If you asked me before college to think about what a philanthropist is, I probably would have pictured famous and outrageously wealthy people, holding comically outsized checks — like Bill Gates or Tony Stark, the genius billionaire-playboy-philanthropist. Now that I’ve been a member of the University of Iowa Foundation’s Student Philanthropy Group, my understanding is a little more sophisticated. Philanthropy is not just about transferring wealth, it’s also about how our community personally sees its students’ stories through to their best possible next chapters.

I came to Iowa on scholarship as an overeager pre-med student and am now graduating as a possibly less obnoxious software engineer. From the start, scholarships gave me the flexibility to expand my class schedule instead of restricting myself to required classes and mixing financial stress with existing freshman stumbles. I learned to code for the first time here, and that sense of security let me explore programming as a serious option, feel confident in taking a semester off for an internship at Microsoft, and finally pivot into a field that really suited me.

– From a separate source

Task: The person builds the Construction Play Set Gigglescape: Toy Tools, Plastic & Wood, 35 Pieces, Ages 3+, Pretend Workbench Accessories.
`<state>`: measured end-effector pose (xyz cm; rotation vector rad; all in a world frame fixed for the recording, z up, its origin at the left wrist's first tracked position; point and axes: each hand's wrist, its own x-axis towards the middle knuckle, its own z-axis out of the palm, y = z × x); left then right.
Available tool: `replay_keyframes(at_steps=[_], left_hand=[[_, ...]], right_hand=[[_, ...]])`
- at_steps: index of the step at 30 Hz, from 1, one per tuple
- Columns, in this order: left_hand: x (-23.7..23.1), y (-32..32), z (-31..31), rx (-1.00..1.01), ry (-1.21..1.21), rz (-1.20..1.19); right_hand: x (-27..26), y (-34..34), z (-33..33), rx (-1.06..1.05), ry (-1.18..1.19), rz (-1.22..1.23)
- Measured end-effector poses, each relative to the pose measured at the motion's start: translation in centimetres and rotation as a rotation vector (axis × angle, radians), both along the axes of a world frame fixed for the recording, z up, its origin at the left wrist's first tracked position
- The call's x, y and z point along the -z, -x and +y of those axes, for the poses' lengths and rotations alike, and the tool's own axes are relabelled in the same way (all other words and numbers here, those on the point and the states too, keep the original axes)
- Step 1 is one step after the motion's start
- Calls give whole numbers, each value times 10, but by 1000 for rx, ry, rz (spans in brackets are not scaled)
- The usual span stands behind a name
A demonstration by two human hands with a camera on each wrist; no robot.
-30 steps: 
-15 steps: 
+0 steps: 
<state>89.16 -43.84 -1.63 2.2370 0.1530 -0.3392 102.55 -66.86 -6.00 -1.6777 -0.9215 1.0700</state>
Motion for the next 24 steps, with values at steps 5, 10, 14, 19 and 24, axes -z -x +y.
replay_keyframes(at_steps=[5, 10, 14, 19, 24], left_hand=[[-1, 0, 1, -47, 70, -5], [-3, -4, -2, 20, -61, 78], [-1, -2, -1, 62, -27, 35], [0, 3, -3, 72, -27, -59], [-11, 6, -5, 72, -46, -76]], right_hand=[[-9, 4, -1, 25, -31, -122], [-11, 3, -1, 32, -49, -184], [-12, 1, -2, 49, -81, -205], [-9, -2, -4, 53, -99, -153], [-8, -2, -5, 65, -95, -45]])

As a member of Student Philanthropy Group, I’ve had the opportunity to meet donors who support scholarships and other critical resources at the UI, connecting the faces and names (alumni, faculty, Iowa City natives, and other friends of the university) with philanthropy. Very few of them are huge celebrities or fabulously wealthy — they’re just generous people who care. Being one of the lucky students who gets to thank them face-to-face has made concrete for me the fact that, as UI students, we have hundreds of people who believe in us, are tangibly pushing for us to reach our goals, and are personally invested in making that path easier.

It has been exciting for me to be encouraged in this way, and I see their example as a challenge. I hope you will join me in meeting their faith in us with our own spirit, kindness, and pride in ourselves and our university, and eventually, our own philanthropy.